RECESSION is when your neighbour loses his job. Depression is when you lose your job, or so they say. And recovery is when the Government loses… I'd better stop there.

Little wonder that former Economic Secretary Ed Balls is talking of the worst depression in 100 years. Is it the country he is describing or his own career?

In truth, none of us knows what lies ahead, but senior Government ministers behaving like panic-stricken schoolgirls doesn't help. Imagine if, after Dunkirk, Churchill had run around screaming: "The German's are coming… the German's are coming. We'll all be put in concentration camps and gassed."

I can make one prediction with 100% certainty. The good times will roll again. Despite Gordon Brown's decade-long boast about abolishing boom and bust and taming the economic cycle, you never do.

But the country and economy that emerge from each downturn are different, and so it will be this time. Individuals have a choice: embrace that change or be destroyed by it.

Our collective memory of the 1930s is one of mass unemployment and hunger marches. In 1931, 2.5 million were out of work, and only 500,000 of them had found jobs by 1935.

But the 1930s were also a time of unprecedented technological advances and sharply growing affluence for the majority who remained in work.

It was the dawn of the age of the consumer. If you had a job you had never been richer, because although wages fell by 3%, prices were down 13%.

Nearly three million new homes were built, cars on our roads doubled and sales of radios trebled. The first holiday camps appeared. By 1935, manufacturing had grown by 11% compared with 1929.

So come on all you geniuses, inventors, scientists and entrepreneurs. Get cracking. Your country needs you.

There will be blood

IT WAS like watching the final act of The Godfather last week as bankers were blasted away with split-second precision one by one. And as the plot thickened and twisted, the wheels even came off erstwhile heroes such as former HBOS chief Sir James Crosby, who were shunted offstage.

I felt a strong sense that events are now hurtling towards a climax. Public anger has reached a pitch, and was not assuaged by the bankers' apologies before MPs on the Treasury Select Committee.

The problem is they didn't really apologise.

"It never occurred to us that markets could change," was the excuse at HBOS for believing the wholesale money tap would never be switched off. The very essence of banking is risk management, which means you have every eventuality, no matter how unlikely, covered.

"We never, as a board, considered the currency risk," admitted former Royal Bank of Scotland chairman Sir Tom McKillop of decisions to invest in the US. This "oversight" has left UK taxpayers shovelling more than 5bn into US car loan and credit operations, when they can't get a loan in this country.

Then there was Gordon Brown, who described Crosby as a brilliant mind while condemning the HBOS model as flawed. But Crosby was the architect of the model. So how does that add up?

Like the war hero Michael Corleone in The Godfather, all that most of us want is a quiet life, but we won't be treated with contempt.

"Don't tell me you're innocent, because it insults my intelligence," he shouted at those who had wronged him, before having them killed. Indeed.

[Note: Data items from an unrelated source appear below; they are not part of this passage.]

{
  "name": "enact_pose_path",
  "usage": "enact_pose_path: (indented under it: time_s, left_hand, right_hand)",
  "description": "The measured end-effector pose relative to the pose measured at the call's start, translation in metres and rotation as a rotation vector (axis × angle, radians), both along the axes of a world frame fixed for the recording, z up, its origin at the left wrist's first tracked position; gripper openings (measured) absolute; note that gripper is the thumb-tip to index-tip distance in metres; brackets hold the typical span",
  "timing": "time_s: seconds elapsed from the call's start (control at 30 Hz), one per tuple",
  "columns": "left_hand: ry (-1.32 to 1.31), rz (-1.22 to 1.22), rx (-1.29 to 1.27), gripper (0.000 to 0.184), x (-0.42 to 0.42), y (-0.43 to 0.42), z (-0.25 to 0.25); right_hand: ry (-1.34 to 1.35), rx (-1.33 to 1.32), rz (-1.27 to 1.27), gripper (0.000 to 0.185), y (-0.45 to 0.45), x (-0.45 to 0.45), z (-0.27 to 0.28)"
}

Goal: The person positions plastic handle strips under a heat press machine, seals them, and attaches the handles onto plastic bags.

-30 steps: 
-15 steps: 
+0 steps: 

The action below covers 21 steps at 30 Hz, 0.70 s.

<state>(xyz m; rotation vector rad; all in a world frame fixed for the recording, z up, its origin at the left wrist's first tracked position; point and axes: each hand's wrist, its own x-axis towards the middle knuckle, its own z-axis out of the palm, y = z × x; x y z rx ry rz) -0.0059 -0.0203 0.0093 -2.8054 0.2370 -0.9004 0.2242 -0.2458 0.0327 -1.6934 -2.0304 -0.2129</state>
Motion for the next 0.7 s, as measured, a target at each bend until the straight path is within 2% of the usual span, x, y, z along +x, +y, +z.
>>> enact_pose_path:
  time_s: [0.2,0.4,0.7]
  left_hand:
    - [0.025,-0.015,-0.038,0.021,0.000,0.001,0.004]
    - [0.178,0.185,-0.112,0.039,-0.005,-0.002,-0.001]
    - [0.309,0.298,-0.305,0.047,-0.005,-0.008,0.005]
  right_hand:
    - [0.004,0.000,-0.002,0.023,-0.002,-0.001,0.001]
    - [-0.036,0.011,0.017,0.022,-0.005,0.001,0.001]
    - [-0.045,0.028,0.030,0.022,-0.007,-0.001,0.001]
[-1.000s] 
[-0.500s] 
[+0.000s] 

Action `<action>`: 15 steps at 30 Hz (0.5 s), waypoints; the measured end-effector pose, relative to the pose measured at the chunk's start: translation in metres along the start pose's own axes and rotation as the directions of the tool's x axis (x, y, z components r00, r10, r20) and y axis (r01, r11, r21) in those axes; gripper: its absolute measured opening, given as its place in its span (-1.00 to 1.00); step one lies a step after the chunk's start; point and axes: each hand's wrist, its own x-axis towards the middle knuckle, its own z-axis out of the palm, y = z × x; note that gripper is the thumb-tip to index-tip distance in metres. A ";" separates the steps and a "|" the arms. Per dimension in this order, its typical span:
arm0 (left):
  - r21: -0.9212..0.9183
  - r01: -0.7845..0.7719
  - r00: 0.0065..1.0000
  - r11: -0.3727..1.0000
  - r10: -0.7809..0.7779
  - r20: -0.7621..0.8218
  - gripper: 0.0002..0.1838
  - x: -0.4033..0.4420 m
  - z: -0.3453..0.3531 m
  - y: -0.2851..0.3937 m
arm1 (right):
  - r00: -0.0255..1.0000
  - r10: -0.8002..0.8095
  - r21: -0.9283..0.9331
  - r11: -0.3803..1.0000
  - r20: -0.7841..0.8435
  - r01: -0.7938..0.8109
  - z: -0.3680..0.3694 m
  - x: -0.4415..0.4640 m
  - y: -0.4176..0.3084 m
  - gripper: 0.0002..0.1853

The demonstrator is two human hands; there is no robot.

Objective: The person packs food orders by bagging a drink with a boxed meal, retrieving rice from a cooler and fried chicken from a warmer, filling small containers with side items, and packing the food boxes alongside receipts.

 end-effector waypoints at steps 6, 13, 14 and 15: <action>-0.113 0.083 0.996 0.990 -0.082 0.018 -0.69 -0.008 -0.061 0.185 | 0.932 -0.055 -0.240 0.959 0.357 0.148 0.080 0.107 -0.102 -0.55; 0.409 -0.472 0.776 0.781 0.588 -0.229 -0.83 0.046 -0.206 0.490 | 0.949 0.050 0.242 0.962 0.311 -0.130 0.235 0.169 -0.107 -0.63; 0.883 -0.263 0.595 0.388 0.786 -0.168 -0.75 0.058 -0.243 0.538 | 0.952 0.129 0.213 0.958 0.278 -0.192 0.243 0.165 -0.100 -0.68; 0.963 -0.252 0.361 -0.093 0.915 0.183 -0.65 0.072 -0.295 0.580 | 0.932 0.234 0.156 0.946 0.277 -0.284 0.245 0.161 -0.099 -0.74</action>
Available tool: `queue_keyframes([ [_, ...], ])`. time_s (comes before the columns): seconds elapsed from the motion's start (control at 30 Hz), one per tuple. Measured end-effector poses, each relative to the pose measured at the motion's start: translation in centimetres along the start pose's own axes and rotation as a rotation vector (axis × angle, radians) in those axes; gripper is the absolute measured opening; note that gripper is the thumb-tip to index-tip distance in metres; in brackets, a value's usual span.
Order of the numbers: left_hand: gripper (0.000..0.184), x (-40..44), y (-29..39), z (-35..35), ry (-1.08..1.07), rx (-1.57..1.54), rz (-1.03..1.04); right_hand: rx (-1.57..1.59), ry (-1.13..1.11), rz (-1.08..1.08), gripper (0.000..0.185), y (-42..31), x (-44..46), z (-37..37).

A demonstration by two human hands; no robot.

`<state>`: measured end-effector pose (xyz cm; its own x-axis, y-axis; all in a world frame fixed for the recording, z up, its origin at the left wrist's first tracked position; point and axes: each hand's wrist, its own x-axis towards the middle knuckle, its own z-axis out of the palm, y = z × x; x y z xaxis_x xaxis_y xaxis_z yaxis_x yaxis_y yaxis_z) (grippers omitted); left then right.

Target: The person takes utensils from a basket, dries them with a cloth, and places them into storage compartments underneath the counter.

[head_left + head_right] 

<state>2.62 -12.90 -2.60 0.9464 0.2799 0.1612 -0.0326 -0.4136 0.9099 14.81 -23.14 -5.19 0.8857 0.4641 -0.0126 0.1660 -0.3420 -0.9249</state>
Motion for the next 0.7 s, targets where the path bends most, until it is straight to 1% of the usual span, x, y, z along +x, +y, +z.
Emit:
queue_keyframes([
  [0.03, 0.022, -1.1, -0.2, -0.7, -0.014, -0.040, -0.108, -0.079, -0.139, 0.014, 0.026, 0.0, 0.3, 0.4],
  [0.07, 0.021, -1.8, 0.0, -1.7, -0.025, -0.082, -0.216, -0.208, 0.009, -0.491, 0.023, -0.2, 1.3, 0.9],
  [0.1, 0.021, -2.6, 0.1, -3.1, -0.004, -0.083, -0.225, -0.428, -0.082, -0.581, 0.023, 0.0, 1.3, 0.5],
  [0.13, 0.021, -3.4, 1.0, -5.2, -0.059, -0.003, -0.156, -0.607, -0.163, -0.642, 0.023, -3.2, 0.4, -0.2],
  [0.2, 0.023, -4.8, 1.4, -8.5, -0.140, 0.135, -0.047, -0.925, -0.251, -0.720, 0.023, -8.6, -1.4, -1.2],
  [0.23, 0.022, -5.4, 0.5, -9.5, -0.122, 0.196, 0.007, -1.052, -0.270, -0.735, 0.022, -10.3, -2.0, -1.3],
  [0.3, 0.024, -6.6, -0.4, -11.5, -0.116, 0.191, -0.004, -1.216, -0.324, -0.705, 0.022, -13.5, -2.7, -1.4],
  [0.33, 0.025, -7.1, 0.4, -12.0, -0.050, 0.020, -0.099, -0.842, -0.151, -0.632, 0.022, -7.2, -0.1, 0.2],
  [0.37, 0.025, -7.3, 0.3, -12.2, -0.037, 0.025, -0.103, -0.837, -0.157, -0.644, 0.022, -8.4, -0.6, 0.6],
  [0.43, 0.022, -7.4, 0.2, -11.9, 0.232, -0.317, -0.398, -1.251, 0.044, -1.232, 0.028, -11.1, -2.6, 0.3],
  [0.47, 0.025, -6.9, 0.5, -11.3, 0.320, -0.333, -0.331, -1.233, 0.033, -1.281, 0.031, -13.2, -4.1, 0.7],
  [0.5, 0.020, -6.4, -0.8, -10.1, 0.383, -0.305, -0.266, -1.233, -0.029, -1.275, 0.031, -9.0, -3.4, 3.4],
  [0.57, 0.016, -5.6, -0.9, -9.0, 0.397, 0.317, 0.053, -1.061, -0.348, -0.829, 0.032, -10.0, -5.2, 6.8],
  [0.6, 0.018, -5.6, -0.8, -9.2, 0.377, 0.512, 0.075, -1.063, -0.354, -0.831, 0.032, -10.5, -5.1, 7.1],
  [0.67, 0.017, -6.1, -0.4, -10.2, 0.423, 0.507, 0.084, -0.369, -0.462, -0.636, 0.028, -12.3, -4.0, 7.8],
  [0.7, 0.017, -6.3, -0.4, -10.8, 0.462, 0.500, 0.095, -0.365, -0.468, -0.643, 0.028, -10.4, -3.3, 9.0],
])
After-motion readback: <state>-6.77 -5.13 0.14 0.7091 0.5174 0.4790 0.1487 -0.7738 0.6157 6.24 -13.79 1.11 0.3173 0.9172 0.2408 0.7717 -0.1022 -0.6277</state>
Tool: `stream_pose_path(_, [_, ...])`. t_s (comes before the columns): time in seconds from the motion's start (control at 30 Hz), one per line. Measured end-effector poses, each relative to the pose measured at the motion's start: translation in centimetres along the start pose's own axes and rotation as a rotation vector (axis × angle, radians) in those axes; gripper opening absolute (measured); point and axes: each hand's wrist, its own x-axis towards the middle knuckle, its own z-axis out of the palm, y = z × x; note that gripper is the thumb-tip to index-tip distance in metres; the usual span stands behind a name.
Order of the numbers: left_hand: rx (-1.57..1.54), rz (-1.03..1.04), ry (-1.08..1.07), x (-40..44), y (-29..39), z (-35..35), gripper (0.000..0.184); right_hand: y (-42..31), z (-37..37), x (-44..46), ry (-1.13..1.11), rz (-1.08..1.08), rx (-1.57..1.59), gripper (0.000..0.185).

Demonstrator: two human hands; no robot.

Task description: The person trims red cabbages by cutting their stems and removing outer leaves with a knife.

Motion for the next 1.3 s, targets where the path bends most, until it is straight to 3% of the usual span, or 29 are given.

Hurtling toward a climax we may be, but plenty more blood will be shed before this is over.

Duty-free

MANY years ago my next-door neighbour was an elderly teacher, Miss Hare, a formidable woman still travelling the world at 80.

She used to tell me stories about being evacuated with "her girls" during the Second World War and was of the generation of women denied husband and family by the First.

Another of her stories was the time when she was a young teacher, and the Government said it couldn't afford to pay its public servants, so she was forced to accept a substantial pay cut. "We had no choice. Our country was in trouble. It was our duty," she would proudly say.

This story came back to me when I heard about Home Secretary Jacqui Smith milking 116,000 towards the cost of her family home from the taxpayer, on top of her 140,000 salary, by claiming that a room in her sister's London house was her main residence. She also employs her husband, so you and I are paying about 300,000 into the Smith household each year.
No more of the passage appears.